**Source data**

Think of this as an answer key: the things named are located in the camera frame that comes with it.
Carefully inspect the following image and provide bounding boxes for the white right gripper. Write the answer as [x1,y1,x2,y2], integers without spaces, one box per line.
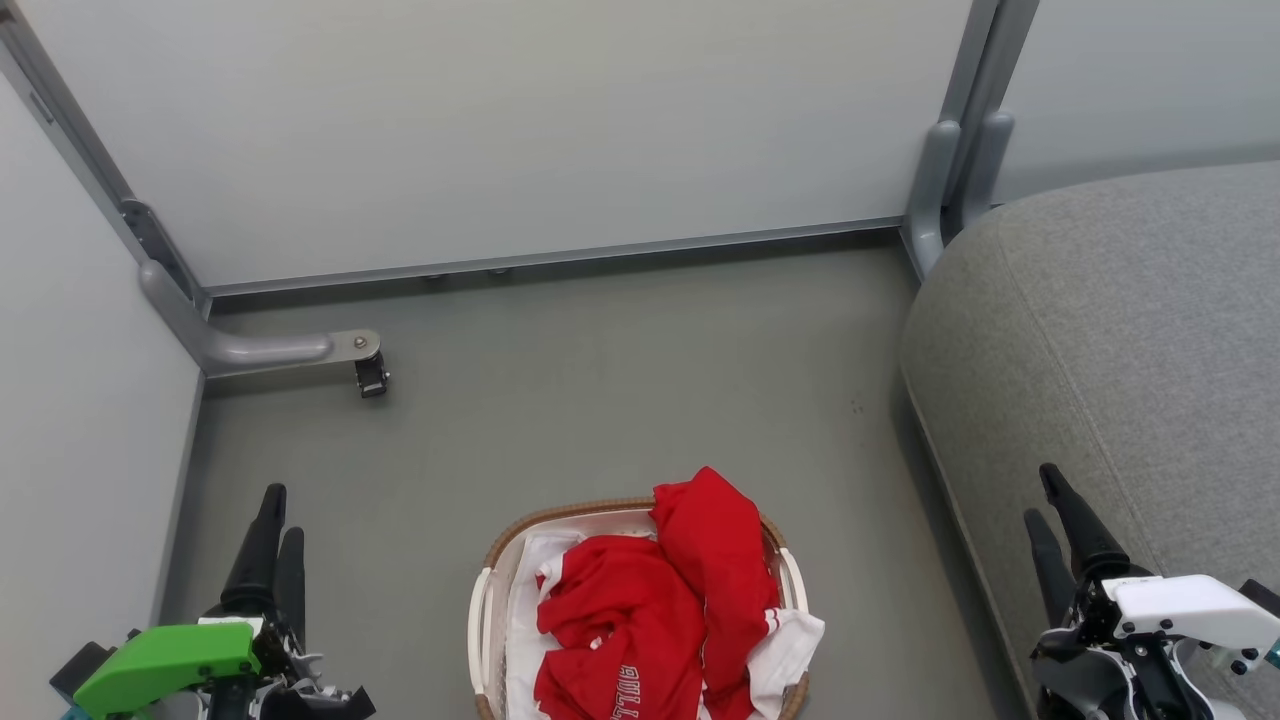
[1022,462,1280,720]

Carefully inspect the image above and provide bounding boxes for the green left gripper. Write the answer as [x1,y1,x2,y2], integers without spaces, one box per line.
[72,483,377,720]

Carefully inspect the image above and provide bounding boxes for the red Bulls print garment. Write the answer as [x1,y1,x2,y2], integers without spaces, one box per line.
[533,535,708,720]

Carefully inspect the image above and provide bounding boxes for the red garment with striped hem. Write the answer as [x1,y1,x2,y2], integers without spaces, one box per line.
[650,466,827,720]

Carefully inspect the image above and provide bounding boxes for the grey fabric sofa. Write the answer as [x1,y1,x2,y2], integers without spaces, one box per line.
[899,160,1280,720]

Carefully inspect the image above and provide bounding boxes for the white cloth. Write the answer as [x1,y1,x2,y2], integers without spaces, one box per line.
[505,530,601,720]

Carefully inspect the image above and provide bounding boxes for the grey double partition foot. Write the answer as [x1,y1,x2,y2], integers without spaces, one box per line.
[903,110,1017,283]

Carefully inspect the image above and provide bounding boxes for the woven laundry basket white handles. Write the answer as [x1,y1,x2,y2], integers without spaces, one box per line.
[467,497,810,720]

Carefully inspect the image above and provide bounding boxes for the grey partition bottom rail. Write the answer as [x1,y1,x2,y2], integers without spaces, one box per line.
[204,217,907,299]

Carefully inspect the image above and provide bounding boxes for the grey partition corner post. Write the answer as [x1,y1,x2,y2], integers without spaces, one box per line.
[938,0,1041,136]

---

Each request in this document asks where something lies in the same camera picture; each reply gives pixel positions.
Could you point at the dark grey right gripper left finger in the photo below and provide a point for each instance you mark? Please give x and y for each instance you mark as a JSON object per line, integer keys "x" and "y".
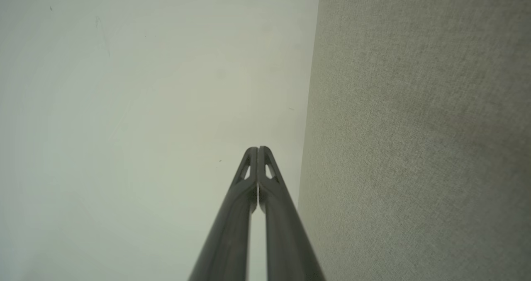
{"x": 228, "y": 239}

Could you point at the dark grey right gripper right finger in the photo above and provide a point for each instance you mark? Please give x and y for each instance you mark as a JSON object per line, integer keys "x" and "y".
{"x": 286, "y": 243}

**Your instructions**
Where a line of the records holds the word "this", copy that line.

**Exercise result**
Think of this as an answer key: the things named are located in the camera frame that comes with it.
Each request in this document asks where something lies in the same camera picture; each reply gives pixel positions.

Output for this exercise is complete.